Maybe if they decorate...

Maybe if they decorate…

After receiving not one but two ominous mysterious tips about so-called “lounge rooms” in Nussbaum,

“This summer they made all the Nussbaum floor lounges into rooms. The problem is that the rooms have windows the width of a golf ball. I can barely breath, let alone sleep. Still paying 9K a year to live here. HELP”

“I am livng (sic) in one of the lounges in nussbaum that they made into bedrooms. The room is so poorly ventilated that I have to sleep with my door open or else I get coughing fits from the chemicals used to finish to floor. I am still paying $9,000 a year. This is disgusting.”

We took it upon ourselves to knock on doors in a desperate attempt to blow off CC reading conduct some serious, hard-hitting investigative journalism.

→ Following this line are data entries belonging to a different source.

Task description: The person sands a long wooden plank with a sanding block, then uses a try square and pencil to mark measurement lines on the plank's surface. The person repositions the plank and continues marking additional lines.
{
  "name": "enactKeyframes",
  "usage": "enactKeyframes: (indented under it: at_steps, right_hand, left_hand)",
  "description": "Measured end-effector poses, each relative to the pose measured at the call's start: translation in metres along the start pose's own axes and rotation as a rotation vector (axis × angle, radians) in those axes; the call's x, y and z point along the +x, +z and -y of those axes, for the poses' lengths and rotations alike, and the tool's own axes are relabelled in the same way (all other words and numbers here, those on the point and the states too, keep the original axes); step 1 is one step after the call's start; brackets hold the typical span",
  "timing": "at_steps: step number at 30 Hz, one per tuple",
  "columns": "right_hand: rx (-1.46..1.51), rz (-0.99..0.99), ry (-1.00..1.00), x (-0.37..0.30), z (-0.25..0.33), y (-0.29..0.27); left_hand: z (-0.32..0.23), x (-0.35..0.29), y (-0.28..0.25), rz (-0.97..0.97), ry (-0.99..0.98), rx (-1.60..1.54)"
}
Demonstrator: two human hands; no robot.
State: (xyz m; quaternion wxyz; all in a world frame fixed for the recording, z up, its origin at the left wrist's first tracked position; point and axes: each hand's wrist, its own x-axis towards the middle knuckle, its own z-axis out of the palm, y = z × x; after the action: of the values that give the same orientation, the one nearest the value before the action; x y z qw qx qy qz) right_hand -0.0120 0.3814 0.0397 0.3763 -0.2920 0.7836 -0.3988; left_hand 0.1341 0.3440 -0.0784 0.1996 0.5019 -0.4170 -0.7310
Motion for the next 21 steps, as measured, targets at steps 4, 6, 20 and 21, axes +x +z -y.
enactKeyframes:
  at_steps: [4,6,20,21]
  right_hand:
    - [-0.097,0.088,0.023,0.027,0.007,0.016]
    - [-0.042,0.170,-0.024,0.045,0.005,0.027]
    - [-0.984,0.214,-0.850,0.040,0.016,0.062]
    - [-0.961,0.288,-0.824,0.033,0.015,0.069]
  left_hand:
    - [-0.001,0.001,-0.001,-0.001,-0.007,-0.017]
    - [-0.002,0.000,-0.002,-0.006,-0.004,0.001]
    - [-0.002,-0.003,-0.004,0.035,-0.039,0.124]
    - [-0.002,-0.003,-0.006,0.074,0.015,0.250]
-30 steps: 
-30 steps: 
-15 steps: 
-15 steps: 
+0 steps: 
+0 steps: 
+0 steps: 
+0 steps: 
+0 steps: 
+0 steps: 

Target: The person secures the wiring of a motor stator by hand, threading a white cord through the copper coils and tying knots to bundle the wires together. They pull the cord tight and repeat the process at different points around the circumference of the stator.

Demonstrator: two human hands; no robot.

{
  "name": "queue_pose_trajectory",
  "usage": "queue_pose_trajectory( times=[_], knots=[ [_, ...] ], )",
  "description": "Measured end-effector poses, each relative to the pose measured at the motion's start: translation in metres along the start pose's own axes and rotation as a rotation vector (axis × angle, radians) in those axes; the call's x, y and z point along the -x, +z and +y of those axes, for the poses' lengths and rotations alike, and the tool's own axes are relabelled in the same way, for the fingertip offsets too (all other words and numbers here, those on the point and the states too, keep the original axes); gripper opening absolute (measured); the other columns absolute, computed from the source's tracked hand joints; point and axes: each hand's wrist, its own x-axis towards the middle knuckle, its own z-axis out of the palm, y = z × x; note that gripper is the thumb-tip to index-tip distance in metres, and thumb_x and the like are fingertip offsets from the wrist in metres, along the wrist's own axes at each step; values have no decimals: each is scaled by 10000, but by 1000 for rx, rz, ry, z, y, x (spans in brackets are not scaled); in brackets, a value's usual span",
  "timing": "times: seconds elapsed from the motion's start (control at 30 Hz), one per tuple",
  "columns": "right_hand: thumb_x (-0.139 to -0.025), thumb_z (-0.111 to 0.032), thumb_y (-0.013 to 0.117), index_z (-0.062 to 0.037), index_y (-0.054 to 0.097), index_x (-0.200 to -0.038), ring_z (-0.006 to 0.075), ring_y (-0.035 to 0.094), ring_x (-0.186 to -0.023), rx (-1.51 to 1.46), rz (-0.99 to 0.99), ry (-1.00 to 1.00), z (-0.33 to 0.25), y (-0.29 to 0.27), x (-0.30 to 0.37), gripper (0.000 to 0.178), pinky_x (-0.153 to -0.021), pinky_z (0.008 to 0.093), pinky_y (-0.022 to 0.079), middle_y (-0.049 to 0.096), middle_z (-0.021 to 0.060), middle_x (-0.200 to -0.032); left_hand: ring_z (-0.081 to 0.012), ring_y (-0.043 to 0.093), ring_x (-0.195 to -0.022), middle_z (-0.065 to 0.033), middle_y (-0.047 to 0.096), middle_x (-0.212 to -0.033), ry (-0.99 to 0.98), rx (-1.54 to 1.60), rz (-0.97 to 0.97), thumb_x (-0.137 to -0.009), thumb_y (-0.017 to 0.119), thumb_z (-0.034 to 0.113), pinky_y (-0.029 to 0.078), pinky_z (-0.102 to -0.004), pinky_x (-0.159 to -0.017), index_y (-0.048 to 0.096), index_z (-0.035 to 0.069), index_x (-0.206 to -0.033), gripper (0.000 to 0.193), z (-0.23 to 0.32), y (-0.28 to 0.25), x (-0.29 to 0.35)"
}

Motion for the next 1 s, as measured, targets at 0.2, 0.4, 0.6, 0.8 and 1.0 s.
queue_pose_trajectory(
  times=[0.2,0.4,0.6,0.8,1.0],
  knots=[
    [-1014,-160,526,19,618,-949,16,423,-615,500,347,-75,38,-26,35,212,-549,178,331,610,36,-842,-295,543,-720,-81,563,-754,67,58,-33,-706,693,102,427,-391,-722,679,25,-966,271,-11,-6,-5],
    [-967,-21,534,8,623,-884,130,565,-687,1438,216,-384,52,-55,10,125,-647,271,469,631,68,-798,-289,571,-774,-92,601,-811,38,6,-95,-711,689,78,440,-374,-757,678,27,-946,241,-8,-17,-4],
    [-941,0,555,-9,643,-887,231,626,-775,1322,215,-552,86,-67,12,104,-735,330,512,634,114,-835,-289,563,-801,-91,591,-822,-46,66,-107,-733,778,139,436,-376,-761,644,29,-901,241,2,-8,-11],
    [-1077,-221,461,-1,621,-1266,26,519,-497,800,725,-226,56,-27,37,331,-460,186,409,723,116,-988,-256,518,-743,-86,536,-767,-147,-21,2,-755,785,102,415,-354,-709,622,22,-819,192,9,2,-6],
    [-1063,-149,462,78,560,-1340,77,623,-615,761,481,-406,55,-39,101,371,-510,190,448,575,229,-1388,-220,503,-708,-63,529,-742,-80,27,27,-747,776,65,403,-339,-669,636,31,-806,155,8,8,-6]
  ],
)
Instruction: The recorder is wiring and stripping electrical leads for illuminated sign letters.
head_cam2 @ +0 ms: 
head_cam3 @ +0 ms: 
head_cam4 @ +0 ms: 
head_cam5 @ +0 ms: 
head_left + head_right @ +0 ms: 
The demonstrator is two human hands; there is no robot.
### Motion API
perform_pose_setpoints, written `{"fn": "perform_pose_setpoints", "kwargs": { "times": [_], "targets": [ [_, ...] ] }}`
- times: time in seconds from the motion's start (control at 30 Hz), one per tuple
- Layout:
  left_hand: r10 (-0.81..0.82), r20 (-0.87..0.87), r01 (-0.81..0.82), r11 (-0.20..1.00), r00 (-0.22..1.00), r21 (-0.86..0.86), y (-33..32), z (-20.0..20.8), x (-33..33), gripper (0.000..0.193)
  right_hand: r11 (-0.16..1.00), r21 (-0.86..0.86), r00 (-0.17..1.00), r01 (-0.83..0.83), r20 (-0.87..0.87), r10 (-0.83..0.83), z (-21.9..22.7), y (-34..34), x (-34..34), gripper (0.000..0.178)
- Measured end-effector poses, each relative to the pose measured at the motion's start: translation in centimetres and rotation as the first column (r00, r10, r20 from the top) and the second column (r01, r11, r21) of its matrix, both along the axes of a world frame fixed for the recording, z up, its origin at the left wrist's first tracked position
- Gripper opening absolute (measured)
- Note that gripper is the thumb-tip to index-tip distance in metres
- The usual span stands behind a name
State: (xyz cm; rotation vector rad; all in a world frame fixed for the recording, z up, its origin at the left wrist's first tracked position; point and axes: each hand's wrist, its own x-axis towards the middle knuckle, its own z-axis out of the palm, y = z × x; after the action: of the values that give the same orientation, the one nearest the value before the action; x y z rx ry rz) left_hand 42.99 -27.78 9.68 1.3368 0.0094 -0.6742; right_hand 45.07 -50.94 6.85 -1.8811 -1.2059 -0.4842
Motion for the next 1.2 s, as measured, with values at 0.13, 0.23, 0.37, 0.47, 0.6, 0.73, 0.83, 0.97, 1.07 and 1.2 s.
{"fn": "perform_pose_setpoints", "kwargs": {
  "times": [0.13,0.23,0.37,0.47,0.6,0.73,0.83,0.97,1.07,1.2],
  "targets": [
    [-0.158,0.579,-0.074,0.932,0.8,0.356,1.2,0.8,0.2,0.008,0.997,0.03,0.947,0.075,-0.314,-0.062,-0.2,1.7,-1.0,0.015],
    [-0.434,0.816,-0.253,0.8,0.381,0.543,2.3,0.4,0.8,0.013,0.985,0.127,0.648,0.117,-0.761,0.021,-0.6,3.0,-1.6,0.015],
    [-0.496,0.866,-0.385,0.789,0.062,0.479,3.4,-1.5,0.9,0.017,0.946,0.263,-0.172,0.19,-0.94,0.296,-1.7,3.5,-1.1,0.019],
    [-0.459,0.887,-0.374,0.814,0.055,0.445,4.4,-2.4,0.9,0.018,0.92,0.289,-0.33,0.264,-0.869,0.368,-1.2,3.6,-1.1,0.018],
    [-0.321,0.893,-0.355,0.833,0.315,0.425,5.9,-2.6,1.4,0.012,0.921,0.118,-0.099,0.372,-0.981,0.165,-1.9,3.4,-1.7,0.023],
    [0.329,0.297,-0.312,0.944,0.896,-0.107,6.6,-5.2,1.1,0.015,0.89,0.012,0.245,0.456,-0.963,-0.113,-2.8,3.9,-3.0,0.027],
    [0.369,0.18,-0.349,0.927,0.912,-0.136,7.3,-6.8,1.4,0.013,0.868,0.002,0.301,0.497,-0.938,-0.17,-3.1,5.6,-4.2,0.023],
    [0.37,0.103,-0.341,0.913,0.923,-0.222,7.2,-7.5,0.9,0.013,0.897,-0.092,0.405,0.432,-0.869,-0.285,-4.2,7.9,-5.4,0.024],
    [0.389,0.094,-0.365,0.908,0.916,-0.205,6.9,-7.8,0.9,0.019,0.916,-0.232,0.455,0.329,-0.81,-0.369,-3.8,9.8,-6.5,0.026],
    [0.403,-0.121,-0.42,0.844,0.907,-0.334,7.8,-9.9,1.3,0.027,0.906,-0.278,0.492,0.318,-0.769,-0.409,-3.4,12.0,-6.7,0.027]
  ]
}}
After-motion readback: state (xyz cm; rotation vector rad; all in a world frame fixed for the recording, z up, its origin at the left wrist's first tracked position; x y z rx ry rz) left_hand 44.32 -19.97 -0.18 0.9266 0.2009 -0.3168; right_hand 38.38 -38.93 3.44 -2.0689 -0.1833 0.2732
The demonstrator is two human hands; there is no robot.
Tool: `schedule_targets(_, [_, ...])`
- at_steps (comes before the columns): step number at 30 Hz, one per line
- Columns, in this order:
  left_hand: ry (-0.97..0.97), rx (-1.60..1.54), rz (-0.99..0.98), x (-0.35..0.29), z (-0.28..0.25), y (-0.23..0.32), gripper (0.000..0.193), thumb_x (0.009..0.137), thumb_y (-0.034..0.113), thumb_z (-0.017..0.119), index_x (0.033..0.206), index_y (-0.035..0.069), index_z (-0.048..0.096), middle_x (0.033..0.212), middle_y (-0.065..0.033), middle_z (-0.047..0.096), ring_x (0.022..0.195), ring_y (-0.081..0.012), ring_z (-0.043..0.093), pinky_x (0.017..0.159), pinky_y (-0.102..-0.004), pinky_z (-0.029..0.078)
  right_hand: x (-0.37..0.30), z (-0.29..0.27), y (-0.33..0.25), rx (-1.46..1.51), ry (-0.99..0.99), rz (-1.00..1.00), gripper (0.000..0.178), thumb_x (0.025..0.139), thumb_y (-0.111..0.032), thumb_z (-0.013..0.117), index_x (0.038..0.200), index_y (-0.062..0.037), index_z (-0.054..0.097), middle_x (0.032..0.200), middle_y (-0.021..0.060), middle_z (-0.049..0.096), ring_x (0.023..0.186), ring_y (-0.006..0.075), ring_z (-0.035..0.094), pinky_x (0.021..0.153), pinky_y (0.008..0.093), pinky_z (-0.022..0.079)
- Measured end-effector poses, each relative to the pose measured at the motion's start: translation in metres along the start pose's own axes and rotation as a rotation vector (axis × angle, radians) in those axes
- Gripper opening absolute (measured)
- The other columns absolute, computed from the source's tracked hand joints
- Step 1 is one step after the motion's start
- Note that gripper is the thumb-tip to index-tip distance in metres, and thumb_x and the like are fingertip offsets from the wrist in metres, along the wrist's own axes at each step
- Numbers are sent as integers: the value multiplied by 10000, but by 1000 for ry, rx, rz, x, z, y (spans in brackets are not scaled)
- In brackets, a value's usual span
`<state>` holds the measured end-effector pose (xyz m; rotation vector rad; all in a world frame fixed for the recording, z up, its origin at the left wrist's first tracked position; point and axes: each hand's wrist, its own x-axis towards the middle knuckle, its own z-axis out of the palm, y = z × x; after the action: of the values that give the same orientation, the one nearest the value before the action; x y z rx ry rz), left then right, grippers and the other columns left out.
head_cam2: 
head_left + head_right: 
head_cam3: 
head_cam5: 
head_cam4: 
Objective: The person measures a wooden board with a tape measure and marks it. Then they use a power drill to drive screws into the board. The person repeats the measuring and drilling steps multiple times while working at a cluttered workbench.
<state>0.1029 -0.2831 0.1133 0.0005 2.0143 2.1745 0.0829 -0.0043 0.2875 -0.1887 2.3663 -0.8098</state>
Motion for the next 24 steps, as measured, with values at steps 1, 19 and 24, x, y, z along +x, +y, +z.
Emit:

With the exception of two lounges on the fourth and ninth floors, all of the floor lounges in Nuss. were transformed into singles this summer, ranging from barely livable to Harry Potter cupboard-under-the-stairs status (i.e. 125 to 105 sq. ft). The tips allege tiny windows, poor ventilation, and outrageous temperature hikes, all of which were verified by a quick jaunt through the rooms.

Most of the residents had no clue what they were walking into. Many of the students had just returned from a semester off or abroad. Expecting a small but bearable single, they instead found rooms characterized by a hallmark 2 ft window and a marked temperature increase of precisely 20 degrees. Said one resident, “I thought, Okay, it’ll be a smallish room, but I didn’t know I would come to what was a lounge and has zero ventilation. When you come into the room, it doesn’t even look like there’s a window.”

Interestingly enough, four of the six residents were on some sort of financial aid (one was unavailable for comment). Granted, almost half of Columbia students are on some sort of fin aid so it’s hardly definitive proof of institutional bias, but at least one student considered financial aid at play in the proceedings.